However, dilution was reported by Benoni and Tsal (2010) and Tsal and Benoni (2010) even when participants knew the color of the target in advance. In their experiments, the target and distractor were both letters. The nontargets could be completely absent or they could be an array of heterogeneous letters similar to the target, an array of homogenous letters dissimilar to the target, or homogenous symbols such as dots or dashes. The target and nontargets were either the same color or different colors, and the color of the target was known in advance or unpredictable. The dilution of distractor interference appeared to depend on the heterogeneity of the nontargets instead of the foreknowledge of the target color. Whereas significant congruency effects were found when the nontargets were homogenous and dissimilar to the target, no congruency effect was found when they were heterogeneous and similar to the target, and this pattern of data did not change when the color of the target was known in advance.
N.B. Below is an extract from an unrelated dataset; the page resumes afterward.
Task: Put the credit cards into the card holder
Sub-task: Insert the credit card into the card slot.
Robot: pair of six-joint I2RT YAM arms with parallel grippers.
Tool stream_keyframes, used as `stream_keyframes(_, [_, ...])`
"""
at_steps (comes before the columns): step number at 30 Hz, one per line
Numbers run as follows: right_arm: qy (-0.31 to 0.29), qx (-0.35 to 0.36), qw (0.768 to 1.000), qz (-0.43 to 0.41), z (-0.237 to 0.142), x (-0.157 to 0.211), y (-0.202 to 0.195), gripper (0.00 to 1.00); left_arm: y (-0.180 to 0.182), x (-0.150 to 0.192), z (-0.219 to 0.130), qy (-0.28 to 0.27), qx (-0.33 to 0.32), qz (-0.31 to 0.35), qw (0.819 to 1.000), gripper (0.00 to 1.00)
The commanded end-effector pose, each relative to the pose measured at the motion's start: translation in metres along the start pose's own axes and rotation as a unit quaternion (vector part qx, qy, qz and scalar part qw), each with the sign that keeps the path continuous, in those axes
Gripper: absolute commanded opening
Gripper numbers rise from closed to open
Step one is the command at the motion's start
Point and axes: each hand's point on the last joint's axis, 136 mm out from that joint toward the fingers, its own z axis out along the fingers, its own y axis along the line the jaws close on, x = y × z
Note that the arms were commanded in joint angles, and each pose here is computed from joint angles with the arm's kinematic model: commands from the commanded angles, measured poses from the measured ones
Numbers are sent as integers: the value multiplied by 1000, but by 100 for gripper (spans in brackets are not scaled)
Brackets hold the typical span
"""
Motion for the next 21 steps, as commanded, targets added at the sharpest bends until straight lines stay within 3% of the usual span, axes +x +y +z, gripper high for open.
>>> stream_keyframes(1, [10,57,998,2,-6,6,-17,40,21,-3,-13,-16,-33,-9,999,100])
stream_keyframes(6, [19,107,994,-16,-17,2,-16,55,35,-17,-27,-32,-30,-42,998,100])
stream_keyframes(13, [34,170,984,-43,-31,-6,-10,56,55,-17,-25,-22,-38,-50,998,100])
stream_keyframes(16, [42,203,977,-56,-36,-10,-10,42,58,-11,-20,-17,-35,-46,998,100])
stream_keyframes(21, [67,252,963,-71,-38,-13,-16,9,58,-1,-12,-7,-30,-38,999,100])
Tsal and Benoni (2010; Benoni & Tsal, 2010) concluded that the nontargets were diluting the influence of the salient distractor. These results might be evidence that nontargets can sometimes dilute a salient distractor even though their color makes it possible to attentionally exclude them. Before reaching that conclusion, however, there are two factors to consider that might explain these results. First, in these experiments the stimuli were presented as sudden onsets, and as described above, this could trigger a spread of attention to encompass a wide region across the display. Once the attentional zoom is expanded, it would allow the nontargets to be more fully processed and to dilute the salient distractor. Second, the trials in different experimental conditions were presented in separate blocks. As the target displays differed in multiple ways across the different conditions in these studies, the participants could adopt different attentional control settings in separate blocks, and, as discussed both above and below, such differences in attentional control setting can affect the degree of distractor processing.

Attentional zoom

These results show that attentional settings affect the interference between stimulus items in a complex visual array. When attention is zoomed in to a small part of the visual field, nontargets outside of this selected region are less able to dilute the interference from a salient distractor. Given that attentional zoom provides a plausible account of dilution experiments when the effects of sudden onsets and blocked conditions are controlled, the question arises as to whether the results of the original experiments demonstrating PL can also be attributed to attentional zoom. In general, the four different types of manipulations listed above that have been used to increase perceptual load are the sorts of manipulations that would be expected to increase interference between target and nontargets, and thus these manipulations would probably make a narrow attentional zoom more advantageous because it would limit interference.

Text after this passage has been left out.